REQUIRED ACTION: Below is a listing. Write out exactly its lines between the one holding "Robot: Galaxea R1" and the one holding "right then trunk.", inclusive.

++++ GIVEN DATA ++++

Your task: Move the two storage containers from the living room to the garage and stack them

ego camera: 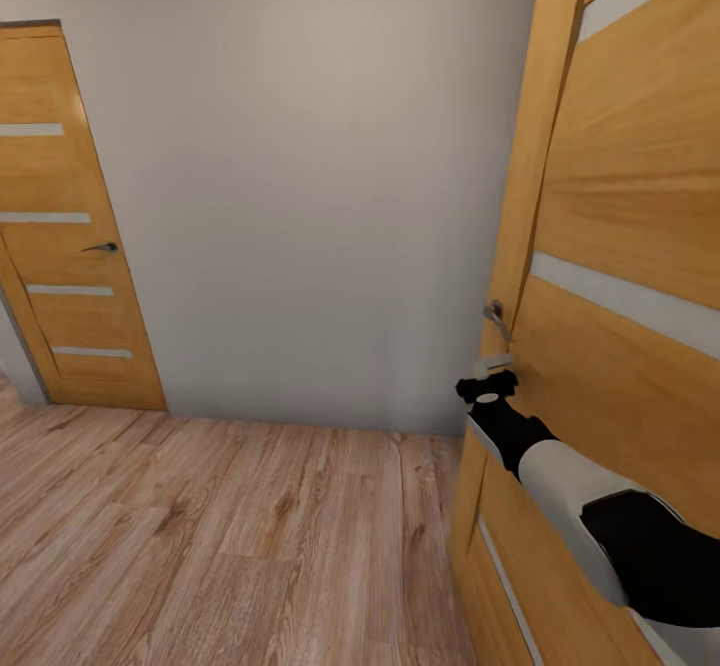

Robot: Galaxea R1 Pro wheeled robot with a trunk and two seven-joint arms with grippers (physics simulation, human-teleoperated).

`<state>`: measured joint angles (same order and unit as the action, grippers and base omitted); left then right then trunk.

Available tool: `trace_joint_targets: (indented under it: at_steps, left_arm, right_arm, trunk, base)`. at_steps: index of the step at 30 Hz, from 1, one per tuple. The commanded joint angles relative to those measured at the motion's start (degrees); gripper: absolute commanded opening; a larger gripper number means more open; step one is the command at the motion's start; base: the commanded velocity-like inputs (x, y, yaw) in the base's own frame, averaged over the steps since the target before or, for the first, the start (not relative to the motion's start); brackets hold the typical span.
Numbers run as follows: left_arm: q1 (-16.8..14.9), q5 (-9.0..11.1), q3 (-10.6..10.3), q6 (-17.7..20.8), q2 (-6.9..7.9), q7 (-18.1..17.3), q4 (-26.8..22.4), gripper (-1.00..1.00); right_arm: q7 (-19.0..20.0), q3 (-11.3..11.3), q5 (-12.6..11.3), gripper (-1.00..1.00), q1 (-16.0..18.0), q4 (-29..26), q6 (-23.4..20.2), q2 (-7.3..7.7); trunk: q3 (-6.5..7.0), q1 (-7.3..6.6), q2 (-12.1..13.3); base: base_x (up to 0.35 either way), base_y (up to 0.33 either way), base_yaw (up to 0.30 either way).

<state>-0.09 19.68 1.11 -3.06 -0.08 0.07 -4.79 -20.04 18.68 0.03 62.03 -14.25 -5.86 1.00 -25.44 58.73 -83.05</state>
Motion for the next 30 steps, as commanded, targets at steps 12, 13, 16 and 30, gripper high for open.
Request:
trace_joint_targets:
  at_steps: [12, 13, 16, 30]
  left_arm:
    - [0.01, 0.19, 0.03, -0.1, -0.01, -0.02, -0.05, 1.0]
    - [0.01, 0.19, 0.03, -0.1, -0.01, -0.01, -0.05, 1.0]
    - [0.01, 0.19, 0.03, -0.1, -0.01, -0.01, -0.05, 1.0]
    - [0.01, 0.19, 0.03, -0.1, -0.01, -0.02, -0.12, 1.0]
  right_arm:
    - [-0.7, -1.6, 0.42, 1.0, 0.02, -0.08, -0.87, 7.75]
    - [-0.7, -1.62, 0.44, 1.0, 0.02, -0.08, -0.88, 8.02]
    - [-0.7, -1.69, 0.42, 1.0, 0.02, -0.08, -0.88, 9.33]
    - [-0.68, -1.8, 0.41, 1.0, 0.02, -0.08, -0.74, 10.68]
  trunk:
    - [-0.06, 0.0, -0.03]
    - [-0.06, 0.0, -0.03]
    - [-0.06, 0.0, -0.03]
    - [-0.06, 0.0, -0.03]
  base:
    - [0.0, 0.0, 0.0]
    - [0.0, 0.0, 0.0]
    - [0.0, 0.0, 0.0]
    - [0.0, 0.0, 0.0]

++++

EXPECTED ANSWER:
Robot: Galaxea R1 Pro wheeled robot with a trunk and two seven-joint arms with grippers (physics simulation, human-teleoperated).

`<state>`: measured joint angles (same order and unit as the action, grippers and base omitted); left then right then trunk.

This completes the response.